Forum:Bold and italics for episode titles
I know this may have been discussed before, but can I just suggestion two things. The page name at the top of the page, whether it be for episodes, characters, audio drama etc should be in plain bold. I believes this looks better than the bold and italics that some pages have at the moment. My second suggestion is the name of the episode in the infobox should not be in italics, it just looks really bad - I did change the template, but it got revert for a good reason. I just believe the page name at the top of the page and in the infobox should just be bold and not bold and italics. Is this reasonable or is there a reason why is has to be bold and italics? Mini-mitch 14:54, January 3, 2011 (UTC)
- Italics is used because that's what anybody will use for a work of media. Just like I would write Shakespeare's Hamlet or MythBusters, so I would write Doctor Who or Time Crash. --Bold Clone 16:12, January 3, 2011 (UTC)

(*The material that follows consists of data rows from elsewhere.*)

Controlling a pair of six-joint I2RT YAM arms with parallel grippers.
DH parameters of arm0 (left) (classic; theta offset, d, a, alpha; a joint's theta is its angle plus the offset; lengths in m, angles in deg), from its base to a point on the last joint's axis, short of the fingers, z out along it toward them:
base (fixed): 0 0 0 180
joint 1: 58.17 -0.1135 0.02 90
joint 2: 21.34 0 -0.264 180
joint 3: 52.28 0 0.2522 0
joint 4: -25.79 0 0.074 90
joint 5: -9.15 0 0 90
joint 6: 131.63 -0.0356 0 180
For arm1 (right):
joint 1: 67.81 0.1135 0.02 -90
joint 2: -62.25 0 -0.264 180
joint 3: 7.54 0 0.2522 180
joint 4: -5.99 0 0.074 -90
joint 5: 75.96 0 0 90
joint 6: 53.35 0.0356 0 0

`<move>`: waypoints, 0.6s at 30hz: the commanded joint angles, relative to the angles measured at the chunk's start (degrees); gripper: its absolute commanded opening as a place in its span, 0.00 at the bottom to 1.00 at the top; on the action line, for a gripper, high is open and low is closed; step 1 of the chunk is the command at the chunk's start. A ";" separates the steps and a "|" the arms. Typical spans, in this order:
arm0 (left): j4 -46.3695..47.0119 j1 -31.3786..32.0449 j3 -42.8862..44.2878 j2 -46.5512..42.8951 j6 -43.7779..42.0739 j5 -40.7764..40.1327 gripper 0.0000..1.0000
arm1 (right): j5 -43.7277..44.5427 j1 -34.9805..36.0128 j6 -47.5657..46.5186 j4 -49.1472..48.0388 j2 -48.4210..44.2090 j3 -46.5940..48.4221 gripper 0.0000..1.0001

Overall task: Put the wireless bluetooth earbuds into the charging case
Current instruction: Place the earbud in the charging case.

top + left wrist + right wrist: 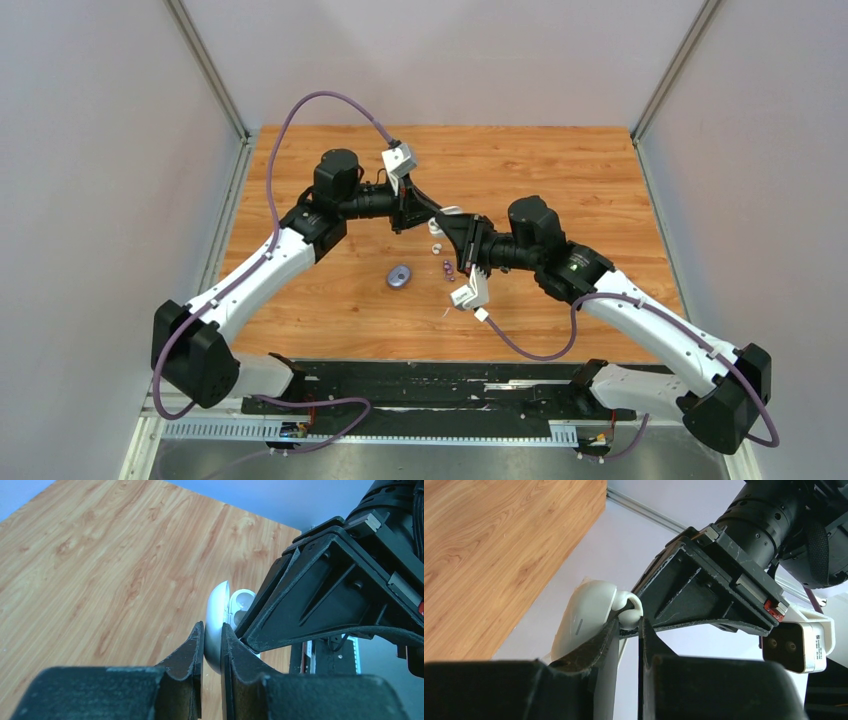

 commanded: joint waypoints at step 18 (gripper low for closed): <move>8.43 -0.48 2.94 -1.74 1.23 2.23 0.00 | 4.99 -0.01 0.65 8.02 0.99 0.29 0.00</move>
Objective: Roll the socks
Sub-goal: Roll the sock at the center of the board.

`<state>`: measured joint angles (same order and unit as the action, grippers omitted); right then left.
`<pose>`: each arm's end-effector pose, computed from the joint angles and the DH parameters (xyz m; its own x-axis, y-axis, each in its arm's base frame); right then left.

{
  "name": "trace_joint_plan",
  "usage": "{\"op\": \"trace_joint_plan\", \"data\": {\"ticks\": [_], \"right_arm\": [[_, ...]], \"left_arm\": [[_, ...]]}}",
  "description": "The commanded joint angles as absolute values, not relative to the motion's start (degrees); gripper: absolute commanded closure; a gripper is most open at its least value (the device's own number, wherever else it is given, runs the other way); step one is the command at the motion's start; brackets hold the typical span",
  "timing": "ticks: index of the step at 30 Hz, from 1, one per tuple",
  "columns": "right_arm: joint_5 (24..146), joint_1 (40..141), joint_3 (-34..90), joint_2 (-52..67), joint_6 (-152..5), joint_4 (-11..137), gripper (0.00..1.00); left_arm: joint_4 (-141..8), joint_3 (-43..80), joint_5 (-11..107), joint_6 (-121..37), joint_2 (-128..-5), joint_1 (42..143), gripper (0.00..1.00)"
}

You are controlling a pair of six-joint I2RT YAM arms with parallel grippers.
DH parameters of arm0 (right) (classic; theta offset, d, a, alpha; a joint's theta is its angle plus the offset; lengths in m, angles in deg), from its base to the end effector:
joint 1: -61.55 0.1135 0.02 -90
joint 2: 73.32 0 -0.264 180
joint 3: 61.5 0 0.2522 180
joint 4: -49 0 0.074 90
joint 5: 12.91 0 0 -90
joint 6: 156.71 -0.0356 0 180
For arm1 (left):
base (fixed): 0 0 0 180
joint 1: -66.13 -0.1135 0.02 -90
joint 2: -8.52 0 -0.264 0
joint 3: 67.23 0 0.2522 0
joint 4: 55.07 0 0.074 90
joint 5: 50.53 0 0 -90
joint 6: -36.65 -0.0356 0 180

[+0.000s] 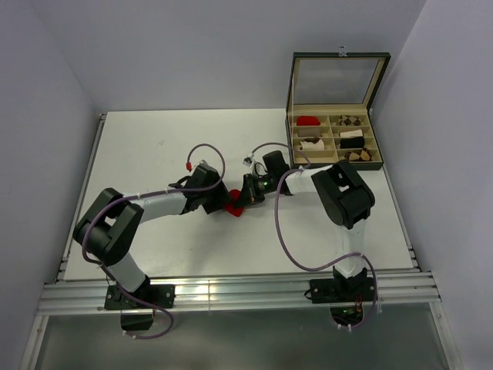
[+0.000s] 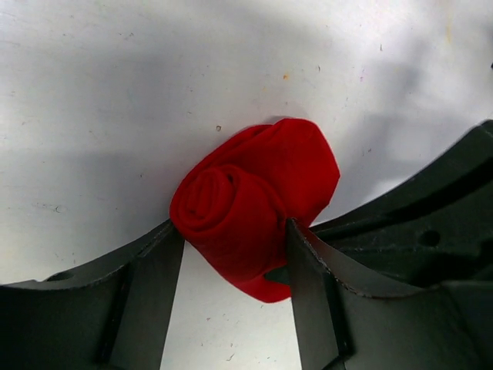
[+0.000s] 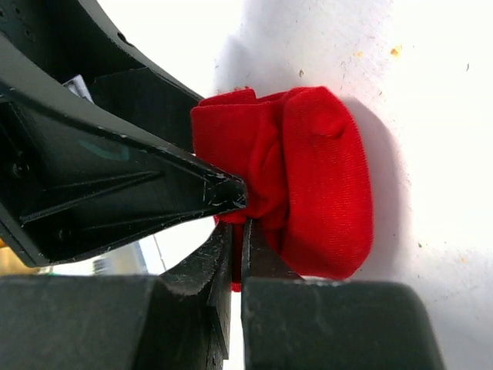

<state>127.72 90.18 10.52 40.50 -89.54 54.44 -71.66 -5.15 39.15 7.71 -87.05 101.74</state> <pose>0.3205 0.2063 0.1160 -0.8906 -0.2058 -0.4055 -0.4547 0.4179 0.7865 0.2654 -0.1898 0.1530 -0.8087 -0.4972 -0.3143 -0.2653 0.7852 -0.5595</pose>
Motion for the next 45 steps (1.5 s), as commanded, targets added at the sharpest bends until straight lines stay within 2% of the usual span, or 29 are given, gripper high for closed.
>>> {"op": "trace_joint_plan", "data": {"ticks": [1,10,11,13,14,16,17,19,25,30,36,45], "right_arm": [[127.7,90.2,9.7,45.3,-91.8,60.8,1.00],[126.5,89.9,10.0,46.6,-91.8,62.1,1.00],[126.1,90.0,9.5,46.2,-91.5,61.9,1.00],[124.1,90.1,9.1,43.8,-90.5,62.1,1.00],[122.8,90.3,8.7,42.7,-89.1,62.1,0.98],[118.0,91.3,8.0,38.4,-87.5,62.1,0.87],[116.1,91.8,7.2,36.8,-86.1,62.0,0.76],[109.3,93.3,6.4,32.2,-83.9,61.9,0.64],[87.9,99.9,2.2,21.7,-78.3,59.5,0.49],[74.8,106.7,0.8,17.5,-74.1,57.1,0.45],[64.5,113.2,1.7,19.2,-70.9,55.8,0.44],[58.3,118.6,3.8,25.9,-67.3,54.1,0.44]], "left_arm": [[-73.4,-6.4,36.7,8.8,-87.1,102.0,0.40],[-73.6,-7.0,35.3,9.2,-88.2,100.6,0.52],[-73.9,-6.7,35.3,9.1,-88.9,100.5,0.59],[-74.4,-5.8,35.6,8.2,-89.7,100.5,0.64],[-74.9,-5.5,36.5,7.7,-90.7,100.5,0.64],[-75.7,-4.3,37.2,6.8,-91.9,100.5,0.63],[-75.9,-4.1,37.8,6.3,-92.8,100.5,0.63],[-76.4,-3.6,38.2,5.3,-93.5,100.6,0.63],[-78.1,-1.6,38.9,2.6,-94.8,100.6,0.62],[-78.6,-0.4,40.3,1.8,-95.4,100.7,0.62],[-78.8,0.1,40.8,1.7,-95.3,100.7,0.61],[-78.9,0.5,41.2,1.7,-95.3,100.8,0.60]]}}
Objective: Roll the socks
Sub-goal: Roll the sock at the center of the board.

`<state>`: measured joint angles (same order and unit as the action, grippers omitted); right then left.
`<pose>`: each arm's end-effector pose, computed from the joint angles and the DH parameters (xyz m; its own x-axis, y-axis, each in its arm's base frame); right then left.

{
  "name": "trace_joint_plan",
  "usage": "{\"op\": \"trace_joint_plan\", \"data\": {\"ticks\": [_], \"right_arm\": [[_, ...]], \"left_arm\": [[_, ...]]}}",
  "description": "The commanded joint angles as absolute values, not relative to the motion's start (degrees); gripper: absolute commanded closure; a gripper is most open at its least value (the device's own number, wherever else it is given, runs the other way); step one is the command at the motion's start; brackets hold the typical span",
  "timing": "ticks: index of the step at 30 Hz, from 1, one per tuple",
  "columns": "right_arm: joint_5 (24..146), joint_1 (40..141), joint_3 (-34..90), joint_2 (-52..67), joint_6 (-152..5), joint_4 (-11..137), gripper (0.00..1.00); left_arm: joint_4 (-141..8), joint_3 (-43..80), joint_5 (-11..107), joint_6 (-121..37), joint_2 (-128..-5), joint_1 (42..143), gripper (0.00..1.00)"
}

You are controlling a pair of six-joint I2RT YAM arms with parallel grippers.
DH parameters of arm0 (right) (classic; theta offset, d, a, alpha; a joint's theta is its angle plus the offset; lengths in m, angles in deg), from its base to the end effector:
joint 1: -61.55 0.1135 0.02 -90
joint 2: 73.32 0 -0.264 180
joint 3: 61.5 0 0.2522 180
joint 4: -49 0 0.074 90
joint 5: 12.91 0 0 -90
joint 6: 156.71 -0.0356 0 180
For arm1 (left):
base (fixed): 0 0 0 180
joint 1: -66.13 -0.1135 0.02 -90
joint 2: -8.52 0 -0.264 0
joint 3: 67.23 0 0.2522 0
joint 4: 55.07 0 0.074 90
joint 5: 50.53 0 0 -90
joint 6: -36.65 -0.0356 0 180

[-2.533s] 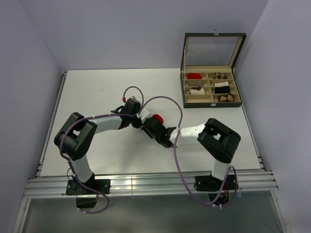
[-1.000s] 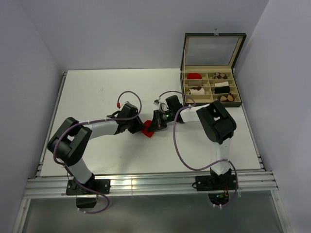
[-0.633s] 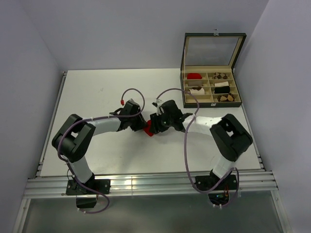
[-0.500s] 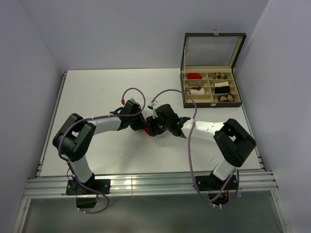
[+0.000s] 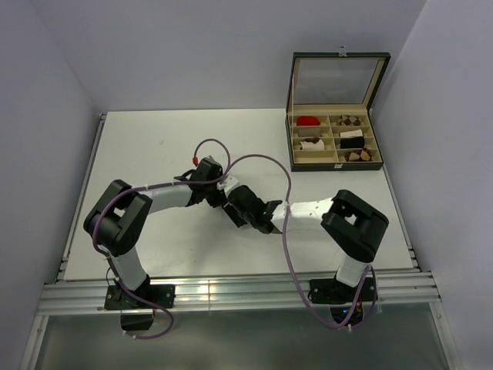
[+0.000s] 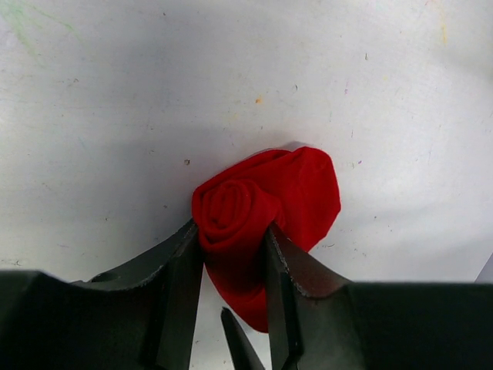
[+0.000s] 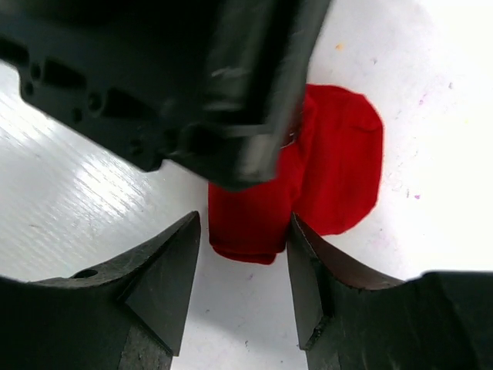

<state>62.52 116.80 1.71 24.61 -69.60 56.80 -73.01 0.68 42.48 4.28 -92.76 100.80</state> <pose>0.2032 0.2773 0.1580 -0.4195 -0.5191 -0.7447 -0.6692 0.7311 -0.1326 0.2874 -0.2011 0.1482 -0.8463 -0.4402 -0.3001 -0.2236 0.8047 -0.5499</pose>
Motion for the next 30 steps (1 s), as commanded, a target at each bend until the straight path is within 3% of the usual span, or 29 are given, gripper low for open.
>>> {"op": "trace_joint_plan", "data": {"ticks": [1,5,8,9,12,21,30], "right_arm": [[58.2,118.8,3.8,26.9,-66.4,53.8,0.45],[57.0,119.7,4.3,29.6,-65.3,53.3,0.52],[57.5,119.6,3.8,30.5,-65.6,53.4,0.73],[57.8,119.6,3.7,30.4,-66.0,53.5,0.86],[61.7,118.3,2.4,27.8,-66.6,54.1,1.00],[88.7,107.5,1.5,23.7,-73.3,58.3,1.00],[109.8,97.9,5.9,31.8,-78.9,61.8,1.00]], "left_arm": [[-78.7,0.5,41.3,1.7,-95.4,100.8,0.60],[-78.5,0.6,41.8,1.8,-95.5,100.9,0.59],[-78.3,0.5,41.8,1.9,-94.9,100.9,0.57],[-78.3,0.4,41.6,1.8,-94.8,100.9,0.56],[-78.2,0.4,41.1,2.0,-93.4,100.9,0.49],[-77.8,-0.4,39.7,3.3,-88.0,100.4,0.38],[-76.6,-2.5,37.7,5.5,-84.9,99.6,0.32]]}}
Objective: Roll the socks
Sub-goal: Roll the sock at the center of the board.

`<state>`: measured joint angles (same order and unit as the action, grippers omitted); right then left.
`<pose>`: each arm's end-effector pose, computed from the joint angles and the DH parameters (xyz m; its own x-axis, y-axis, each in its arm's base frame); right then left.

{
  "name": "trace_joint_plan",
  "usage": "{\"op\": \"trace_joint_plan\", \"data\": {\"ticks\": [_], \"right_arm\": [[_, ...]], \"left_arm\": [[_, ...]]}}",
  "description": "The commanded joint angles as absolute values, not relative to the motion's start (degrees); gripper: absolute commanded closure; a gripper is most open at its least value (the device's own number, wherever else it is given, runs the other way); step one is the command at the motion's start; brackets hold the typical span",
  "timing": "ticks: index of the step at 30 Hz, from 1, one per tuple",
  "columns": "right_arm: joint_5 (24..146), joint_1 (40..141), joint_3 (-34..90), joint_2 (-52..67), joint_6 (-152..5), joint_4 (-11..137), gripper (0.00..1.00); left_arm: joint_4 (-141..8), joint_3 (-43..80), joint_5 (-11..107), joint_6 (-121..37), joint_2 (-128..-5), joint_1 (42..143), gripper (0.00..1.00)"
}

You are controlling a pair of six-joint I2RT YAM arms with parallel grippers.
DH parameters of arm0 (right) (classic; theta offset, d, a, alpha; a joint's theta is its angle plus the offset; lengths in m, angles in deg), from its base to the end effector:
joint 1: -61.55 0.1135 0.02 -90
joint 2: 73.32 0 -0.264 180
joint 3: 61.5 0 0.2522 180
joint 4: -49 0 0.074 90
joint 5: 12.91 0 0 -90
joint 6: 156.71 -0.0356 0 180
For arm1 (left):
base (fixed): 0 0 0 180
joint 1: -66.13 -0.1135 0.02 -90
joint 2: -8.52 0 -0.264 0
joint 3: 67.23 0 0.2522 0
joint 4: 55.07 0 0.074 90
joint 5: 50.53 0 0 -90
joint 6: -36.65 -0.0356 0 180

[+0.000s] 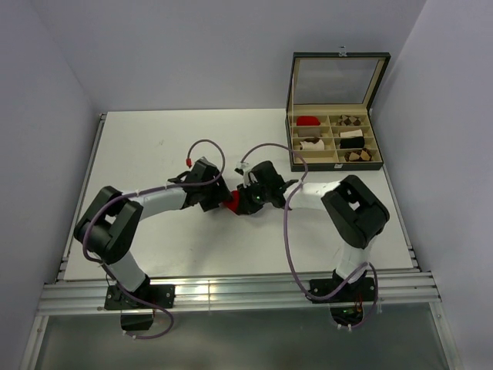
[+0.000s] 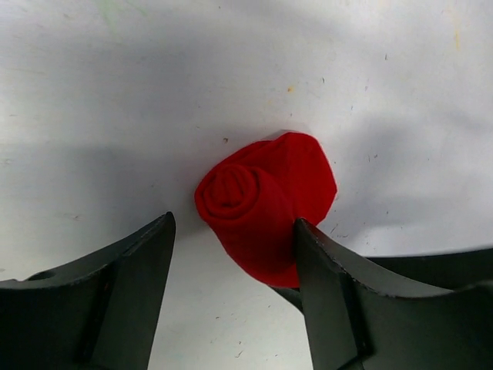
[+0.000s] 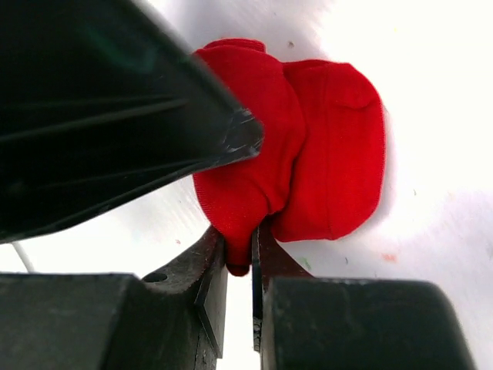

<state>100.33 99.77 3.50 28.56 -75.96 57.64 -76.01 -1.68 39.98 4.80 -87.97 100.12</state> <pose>0.2670 0.2281 0.1444 -0.6796 -0.3471 -0.6463 -0.6854 0.6146 0.3905 0.2766 -0.1869 0.1599 -0.8229 -0.4696 -0.3198 -0.2567 0.8095 -0.5281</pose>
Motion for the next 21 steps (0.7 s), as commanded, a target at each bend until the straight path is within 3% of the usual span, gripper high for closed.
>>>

- Of course changes to the Manual of Style can be proposed at any time, but as it stands, I refer you to Tardis:Manual of Style#Bold, and the few sections under that. The recent changes to the TV infoboxes are merely the implementation of that rule. I'm not opposed to debate to change that rule — indeed I have long argued (see Forum:Italics or Quotation marks?) that our policy on such matters doesn't always conform to standard English rules of punctuation. However, in the case of serials, I think it's absolutely correct to italicise their names in the infobox, and to embolden and italicise them at the start of the lead. CzechOut ☎ | ✍ 16:39, January 3, 2011 (UTC)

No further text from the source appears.